Main storage 820 is also coupled to one or more input/output devices 830. These devices include, for instance, keyboards, communications controllers, teleprocessing devices, printers, magnetic storage media (e.g., tape, disk), direct access storage devices, and sensor-based equipment. Data is transferred from main storage 820 to input/output devices 830, and from the input/output devices back to main storage.
The present invention can be included in an article of manufacture (e.g., one or more computer program products) having for instance, computer usable media. The media has embodied therein, for instance, computer readable program code means for providing and facilitating the capabilities of the present invention. The articles of manufacture can be included as part of a computer system or sold separately. Additionally, at least one program storage device readable by a machine, tangibly embodying at least one program of instructions executable by the machine to perform the capabilities of the present invention can be provided.

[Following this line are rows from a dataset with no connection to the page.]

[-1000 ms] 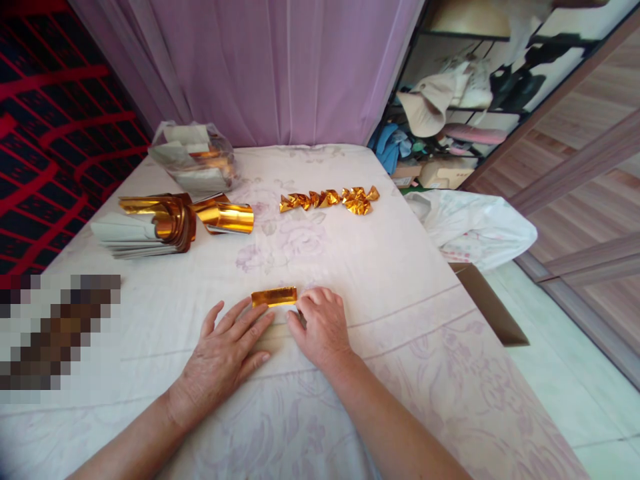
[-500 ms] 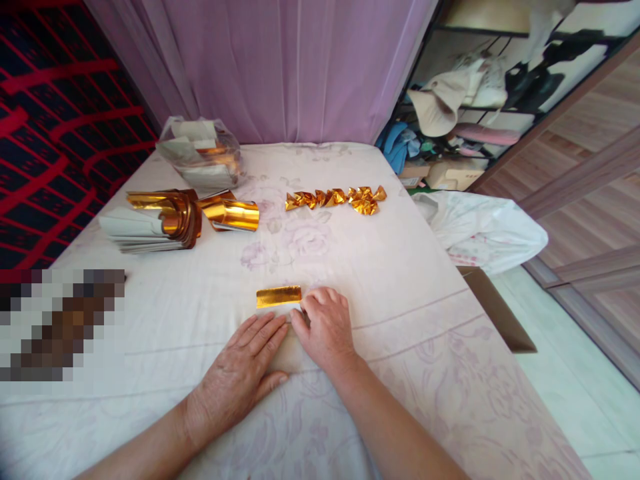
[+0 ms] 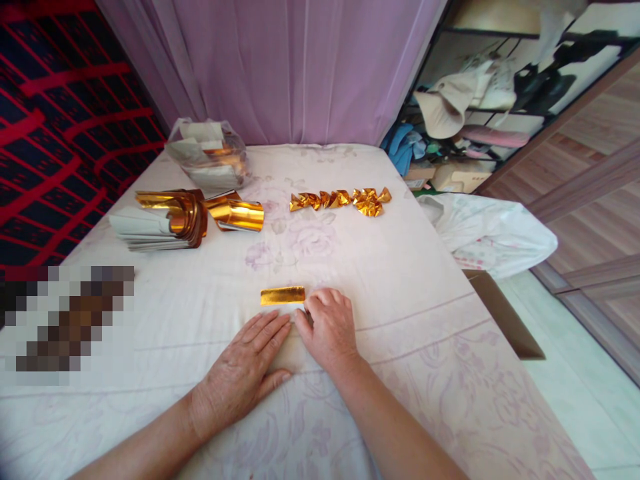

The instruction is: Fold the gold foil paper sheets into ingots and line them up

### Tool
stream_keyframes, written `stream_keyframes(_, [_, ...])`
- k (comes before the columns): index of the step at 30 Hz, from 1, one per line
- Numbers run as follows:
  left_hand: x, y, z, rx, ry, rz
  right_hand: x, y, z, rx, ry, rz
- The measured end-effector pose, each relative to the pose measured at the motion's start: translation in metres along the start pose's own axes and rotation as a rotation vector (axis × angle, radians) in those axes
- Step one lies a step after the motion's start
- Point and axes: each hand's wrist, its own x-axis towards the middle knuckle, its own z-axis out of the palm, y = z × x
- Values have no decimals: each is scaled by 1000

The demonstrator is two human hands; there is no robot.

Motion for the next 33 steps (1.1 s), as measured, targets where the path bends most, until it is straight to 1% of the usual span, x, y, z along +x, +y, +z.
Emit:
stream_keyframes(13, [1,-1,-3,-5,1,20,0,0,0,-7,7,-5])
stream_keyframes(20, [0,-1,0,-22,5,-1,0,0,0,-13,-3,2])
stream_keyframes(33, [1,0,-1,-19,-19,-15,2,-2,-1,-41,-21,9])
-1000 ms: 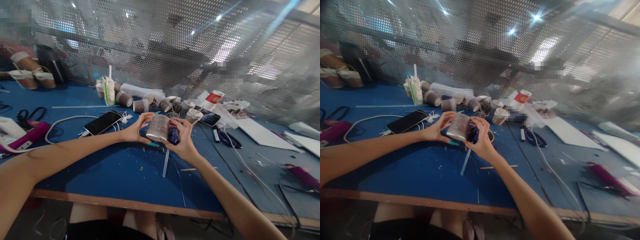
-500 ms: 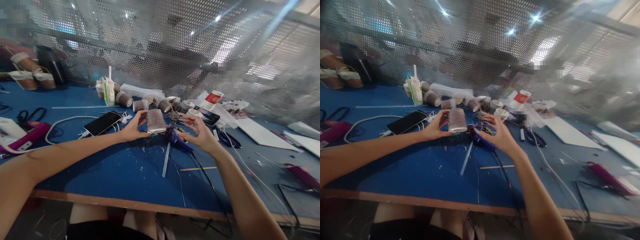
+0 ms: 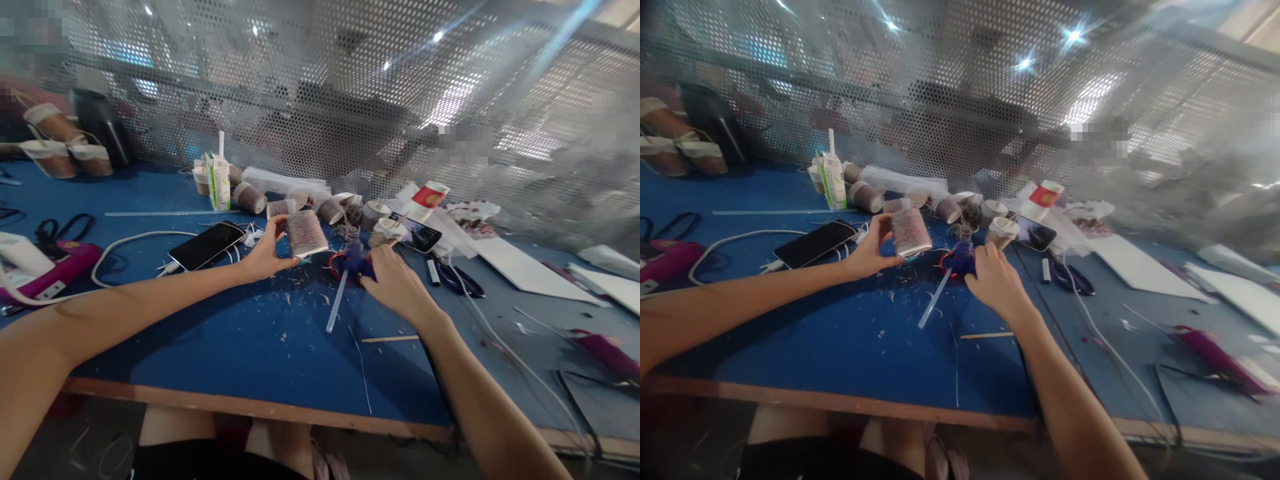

The flow diagrams depicted herein are just exemplary. There may be many variations to these diagrams or the steps (or operations) described therein without departing from the spirit of the invention. For instance, the steps may be performed in a differing order, or steps may be added, deleted or modified. All of these variations are considered a part of the claimed invention.
Although preferred embodiments have been depicted and described in detail herein, it will be apparent to those skilled in the relevant art that various modifications, additions, substitutions, and the like can be made without departing from the spirit of the invention and these are therefore considered to be within the scope of the invention as defined by the following claims.